Output only this range of the data below: the line that contains "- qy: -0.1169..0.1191" through the final line, both ends included, each retyped exactly.

(Dataset excerpt Opens)

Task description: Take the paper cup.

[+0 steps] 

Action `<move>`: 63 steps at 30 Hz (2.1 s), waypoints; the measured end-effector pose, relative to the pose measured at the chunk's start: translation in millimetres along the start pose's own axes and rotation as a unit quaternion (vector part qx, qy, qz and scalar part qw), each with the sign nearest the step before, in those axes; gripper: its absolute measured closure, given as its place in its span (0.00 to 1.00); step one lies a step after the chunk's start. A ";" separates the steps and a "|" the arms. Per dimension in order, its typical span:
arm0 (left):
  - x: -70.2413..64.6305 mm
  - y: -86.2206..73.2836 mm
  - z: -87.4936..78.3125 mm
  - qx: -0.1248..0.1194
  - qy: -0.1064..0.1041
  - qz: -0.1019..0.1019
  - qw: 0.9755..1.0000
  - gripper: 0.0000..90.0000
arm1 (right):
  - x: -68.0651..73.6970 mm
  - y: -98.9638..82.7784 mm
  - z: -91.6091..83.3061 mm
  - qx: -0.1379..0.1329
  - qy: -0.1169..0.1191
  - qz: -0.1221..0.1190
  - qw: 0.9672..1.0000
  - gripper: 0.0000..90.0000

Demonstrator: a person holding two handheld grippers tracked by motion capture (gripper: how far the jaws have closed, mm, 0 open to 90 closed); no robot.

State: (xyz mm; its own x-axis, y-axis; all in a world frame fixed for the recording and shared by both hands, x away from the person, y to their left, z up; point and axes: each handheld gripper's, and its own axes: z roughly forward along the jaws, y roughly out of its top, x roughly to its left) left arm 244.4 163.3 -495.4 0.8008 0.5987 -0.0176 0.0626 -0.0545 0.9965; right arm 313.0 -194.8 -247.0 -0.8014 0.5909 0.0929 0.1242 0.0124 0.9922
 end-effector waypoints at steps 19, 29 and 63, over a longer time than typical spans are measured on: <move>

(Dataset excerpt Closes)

Result of this exercise
  - qy: -0.1169..0.1191
  - qz: -0.1221..0.1190
  - qw: 0.9672..1.0000
  - gripper: 0.0000..90.0000

Demonstrator: a person holding two handheld grippers tracked by motion capture (gripper: how far the jaws have closed, mm, 0 open to 90 closed); no robot.

State: (xyz mm; its own x-axis, y-axis; all in a world frame fixed for the recording and shared by both hands, x away from the person, y to their left, z up; point and axes: each handheld gripper's, and its own axes: z roughly forward along the jaws, y roughly out of its top, x roughly to its left) left arm 244.4 163.3 -495.4 0.8008 0.5987 -0.0176 0.0626 -0.0545 0.9965; right arm 313.0 -194.8 -247.0 -0.8014 0.5909 0.0929 0.1242 0.0124 0.9922
 end-effector waypoints at steps 19, 29 and 63, over a longer time than typical spans are measured on: <move>

With that, the answer is finished.